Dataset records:
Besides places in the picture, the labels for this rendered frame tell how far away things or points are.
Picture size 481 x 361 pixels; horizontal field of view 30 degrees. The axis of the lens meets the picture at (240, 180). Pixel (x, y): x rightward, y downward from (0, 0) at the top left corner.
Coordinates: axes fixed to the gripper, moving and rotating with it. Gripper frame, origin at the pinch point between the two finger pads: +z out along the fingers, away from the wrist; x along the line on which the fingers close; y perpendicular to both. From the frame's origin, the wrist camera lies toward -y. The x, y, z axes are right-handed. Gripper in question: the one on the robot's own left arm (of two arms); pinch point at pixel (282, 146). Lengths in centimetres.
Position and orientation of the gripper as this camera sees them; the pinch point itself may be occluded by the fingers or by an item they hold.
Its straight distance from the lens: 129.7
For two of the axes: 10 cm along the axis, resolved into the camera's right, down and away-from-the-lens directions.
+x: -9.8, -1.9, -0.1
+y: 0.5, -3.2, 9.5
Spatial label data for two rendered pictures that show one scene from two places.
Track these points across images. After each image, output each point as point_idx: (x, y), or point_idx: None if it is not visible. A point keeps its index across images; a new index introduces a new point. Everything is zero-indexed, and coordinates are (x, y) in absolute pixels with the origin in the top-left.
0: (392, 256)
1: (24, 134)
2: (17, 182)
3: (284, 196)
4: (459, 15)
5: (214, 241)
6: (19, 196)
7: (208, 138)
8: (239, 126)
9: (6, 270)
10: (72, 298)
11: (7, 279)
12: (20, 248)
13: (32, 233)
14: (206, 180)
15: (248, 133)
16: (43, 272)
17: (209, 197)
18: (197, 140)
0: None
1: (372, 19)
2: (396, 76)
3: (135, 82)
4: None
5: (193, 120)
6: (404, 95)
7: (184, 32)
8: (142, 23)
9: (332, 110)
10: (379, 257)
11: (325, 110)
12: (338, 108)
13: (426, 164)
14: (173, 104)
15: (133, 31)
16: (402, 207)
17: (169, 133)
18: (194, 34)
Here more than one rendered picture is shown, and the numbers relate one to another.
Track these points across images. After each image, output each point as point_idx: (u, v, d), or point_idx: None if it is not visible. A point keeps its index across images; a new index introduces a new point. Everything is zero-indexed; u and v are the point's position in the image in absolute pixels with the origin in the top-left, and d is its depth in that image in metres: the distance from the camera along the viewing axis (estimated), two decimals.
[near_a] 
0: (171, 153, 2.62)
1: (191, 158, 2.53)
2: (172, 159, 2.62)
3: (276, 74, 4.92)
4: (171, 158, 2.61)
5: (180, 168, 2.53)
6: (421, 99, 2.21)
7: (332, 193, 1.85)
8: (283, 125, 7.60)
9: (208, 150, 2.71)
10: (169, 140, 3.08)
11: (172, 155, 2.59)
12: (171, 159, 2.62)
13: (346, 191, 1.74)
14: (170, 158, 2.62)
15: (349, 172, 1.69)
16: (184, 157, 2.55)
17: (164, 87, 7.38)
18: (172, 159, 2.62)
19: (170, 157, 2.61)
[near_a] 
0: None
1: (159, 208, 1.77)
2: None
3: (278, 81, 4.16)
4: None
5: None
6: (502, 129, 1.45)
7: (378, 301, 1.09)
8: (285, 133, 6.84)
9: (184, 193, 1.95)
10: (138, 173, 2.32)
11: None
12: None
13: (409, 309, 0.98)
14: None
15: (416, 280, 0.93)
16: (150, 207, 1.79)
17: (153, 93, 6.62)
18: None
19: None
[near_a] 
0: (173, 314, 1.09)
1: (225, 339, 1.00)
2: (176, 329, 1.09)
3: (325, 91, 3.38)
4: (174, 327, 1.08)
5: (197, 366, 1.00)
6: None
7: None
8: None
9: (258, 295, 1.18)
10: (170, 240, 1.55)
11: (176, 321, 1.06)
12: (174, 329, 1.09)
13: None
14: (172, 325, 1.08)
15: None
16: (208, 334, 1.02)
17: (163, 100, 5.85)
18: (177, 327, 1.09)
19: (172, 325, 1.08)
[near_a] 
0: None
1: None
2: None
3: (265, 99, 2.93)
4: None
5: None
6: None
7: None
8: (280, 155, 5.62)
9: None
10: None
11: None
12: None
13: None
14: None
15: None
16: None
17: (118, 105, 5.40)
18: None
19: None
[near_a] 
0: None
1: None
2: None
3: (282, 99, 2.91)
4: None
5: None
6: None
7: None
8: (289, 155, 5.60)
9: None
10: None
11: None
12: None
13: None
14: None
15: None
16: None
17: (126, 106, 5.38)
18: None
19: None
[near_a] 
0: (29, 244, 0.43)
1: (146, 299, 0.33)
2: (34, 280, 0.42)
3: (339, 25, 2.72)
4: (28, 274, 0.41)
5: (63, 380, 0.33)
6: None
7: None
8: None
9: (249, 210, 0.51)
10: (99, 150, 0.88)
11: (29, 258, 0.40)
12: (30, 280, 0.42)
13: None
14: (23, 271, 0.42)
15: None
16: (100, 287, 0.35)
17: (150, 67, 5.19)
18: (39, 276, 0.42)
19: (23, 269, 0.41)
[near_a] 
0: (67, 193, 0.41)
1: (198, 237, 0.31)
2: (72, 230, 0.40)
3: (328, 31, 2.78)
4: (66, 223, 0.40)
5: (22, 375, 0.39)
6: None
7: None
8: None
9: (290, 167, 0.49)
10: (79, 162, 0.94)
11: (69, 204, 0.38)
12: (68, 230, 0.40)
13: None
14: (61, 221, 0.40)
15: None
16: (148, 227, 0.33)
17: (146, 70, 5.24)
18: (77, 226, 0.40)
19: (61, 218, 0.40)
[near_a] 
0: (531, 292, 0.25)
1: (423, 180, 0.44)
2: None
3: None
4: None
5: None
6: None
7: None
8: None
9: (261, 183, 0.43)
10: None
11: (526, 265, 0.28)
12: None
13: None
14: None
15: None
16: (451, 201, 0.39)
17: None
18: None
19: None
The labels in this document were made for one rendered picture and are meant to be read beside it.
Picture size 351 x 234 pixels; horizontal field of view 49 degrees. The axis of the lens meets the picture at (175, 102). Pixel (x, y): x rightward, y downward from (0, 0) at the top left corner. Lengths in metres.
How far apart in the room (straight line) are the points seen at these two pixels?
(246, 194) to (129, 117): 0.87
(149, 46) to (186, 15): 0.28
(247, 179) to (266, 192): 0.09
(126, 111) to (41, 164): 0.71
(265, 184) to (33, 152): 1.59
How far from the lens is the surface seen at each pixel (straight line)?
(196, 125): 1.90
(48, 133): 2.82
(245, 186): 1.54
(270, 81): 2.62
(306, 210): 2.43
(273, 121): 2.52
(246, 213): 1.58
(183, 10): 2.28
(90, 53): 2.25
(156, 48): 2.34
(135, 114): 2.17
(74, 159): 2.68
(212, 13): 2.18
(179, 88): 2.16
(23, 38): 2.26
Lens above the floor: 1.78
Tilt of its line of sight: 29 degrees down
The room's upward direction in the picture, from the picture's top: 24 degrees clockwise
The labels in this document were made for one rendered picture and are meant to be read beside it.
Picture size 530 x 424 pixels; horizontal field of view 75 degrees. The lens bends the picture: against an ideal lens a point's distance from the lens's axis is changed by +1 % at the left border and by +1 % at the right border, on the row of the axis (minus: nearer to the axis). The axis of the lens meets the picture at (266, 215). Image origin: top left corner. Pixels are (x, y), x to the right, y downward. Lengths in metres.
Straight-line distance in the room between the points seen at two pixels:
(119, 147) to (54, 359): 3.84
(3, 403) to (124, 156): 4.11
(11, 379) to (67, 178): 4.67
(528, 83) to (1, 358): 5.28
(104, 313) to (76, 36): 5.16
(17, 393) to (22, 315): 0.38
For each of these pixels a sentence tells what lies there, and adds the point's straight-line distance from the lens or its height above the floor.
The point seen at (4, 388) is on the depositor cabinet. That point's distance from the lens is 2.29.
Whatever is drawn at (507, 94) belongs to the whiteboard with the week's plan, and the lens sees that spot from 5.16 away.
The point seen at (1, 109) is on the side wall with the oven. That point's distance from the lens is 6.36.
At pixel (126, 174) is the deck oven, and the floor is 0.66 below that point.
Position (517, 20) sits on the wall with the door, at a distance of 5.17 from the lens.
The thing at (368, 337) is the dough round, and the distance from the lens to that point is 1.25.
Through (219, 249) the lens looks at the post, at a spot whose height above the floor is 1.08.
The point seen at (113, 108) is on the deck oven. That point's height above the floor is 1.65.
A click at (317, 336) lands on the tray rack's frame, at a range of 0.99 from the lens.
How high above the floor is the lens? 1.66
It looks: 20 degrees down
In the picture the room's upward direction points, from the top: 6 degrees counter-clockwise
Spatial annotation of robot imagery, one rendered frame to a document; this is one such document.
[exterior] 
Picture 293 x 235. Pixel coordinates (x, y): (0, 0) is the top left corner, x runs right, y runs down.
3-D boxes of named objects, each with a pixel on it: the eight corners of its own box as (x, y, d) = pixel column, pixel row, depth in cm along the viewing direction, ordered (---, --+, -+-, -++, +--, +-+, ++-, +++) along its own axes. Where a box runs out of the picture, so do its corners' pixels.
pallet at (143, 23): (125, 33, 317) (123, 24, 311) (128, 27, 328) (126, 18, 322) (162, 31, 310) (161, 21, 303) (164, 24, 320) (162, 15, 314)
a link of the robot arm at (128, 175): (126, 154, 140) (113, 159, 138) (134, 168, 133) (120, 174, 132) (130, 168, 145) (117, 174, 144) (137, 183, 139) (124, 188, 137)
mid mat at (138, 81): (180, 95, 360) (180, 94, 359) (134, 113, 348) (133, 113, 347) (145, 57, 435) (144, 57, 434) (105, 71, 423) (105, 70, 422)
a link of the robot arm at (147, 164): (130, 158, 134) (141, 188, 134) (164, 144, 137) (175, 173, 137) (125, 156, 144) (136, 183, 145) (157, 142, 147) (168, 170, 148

Task prompt » Please write out, exactly as they appear above, only the lines in the stretch from the line with "(265, 184) to (33, 152): 1.59" through the line with "(90, 53): 2.25".

Exercise solution »
(265, 184) to (33, 152): 1.59
How far from the lens is the surface seen at each pixel (straight line)?
(196, 125): 1.90
(48, 133): 2.82
(245, 186): 1.54
(270, 81): 2.62
(306, 210): 2.43
(273, 121): 2.52
(246, 213): 1.58
(183, 10): 2.28
(90, 53): 2.25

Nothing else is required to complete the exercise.